--- Source data Enclosed Below ---

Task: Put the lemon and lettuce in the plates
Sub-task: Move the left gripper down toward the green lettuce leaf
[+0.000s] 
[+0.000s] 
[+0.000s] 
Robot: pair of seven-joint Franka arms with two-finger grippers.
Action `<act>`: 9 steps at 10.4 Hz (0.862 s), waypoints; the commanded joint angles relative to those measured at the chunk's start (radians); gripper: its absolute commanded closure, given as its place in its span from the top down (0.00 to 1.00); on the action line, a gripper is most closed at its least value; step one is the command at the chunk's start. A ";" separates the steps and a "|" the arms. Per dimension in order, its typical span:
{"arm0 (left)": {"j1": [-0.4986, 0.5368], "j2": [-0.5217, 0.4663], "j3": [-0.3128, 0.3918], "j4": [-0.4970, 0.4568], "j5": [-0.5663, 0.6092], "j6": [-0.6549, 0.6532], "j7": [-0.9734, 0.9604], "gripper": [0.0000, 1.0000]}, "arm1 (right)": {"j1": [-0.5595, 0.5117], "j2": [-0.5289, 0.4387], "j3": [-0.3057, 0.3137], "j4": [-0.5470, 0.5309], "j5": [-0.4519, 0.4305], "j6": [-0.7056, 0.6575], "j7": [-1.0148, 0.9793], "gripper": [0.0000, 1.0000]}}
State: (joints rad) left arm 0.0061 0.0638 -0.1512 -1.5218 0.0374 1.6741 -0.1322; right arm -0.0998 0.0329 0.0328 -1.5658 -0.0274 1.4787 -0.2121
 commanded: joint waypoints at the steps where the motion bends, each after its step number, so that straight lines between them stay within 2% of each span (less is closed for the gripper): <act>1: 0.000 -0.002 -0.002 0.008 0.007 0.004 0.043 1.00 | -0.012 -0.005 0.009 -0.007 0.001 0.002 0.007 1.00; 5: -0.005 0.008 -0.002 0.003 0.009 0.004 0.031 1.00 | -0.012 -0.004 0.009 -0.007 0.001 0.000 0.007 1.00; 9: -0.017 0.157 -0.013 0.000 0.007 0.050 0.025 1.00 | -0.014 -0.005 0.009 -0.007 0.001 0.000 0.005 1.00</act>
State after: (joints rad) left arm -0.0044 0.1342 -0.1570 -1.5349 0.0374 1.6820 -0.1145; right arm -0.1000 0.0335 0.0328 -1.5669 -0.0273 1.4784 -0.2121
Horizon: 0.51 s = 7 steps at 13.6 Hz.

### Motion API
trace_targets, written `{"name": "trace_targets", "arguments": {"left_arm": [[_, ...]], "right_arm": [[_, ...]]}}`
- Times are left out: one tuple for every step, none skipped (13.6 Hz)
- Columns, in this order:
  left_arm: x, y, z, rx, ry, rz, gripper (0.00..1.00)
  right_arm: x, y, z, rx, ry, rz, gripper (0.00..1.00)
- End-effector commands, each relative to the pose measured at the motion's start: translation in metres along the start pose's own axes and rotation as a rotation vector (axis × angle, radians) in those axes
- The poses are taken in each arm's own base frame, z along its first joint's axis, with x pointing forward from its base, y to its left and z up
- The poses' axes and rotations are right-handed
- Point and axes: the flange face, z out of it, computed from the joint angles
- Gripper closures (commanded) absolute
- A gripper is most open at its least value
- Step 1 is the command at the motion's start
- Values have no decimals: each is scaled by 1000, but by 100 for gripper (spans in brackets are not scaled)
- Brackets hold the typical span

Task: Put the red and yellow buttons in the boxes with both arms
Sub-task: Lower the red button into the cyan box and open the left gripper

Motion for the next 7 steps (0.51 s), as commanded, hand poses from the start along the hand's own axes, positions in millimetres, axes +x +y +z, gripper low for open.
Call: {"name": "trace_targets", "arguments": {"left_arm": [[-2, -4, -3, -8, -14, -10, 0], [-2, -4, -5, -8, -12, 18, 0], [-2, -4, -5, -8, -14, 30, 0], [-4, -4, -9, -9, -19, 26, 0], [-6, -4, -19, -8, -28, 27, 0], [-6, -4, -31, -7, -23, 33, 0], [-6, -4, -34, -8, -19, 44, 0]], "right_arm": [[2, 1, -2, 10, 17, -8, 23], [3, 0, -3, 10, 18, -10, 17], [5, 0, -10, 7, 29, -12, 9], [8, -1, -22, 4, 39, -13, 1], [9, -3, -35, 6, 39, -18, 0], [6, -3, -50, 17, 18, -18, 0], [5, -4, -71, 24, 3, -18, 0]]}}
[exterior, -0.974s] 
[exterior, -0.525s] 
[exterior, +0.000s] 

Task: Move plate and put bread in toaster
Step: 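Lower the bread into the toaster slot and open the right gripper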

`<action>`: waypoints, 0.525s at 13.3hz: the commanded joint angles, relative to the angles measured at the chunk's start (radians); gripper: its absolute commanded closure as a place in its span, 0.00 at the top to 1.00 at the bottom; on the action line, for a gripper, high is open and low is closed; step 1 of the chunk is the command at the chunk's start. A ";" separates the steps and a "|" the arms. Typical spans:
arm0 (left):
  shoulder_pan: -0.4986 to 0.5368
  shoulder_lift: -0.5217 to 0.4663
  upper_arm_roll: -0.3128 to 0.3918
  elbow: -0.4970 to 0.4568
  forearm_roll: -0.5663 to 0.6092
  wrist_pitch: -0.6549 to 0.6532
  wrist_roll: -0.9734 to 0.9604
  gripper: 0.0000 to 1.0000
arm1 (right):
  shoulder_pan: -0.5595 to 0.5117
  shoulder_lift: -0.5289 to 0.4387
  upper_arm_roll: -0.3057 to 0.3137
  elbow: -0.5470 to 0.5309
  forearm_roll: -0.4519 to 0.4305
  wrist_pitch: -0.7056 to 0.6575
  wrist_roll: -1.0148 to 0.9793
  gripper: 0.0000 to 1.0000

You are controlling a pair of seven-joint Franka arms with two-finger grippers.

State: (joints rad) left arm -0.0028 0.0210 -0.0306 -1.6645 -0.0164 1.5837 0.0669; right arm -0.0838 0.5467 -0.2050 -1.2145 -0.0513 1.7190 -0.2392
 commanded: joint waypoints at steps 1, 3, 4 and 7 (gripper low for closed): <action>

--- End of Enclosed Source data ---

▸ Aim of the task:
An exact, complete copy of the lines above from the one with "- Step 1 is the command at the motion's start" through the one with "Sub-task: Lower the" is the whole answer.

▸ Response box:
- Step 1 is the command at the motion's start
- Values have no decimals: each is scaled by 1000, but by 100 for gripper (spans in brackets are not scaled)
- Brackets hold the typical span

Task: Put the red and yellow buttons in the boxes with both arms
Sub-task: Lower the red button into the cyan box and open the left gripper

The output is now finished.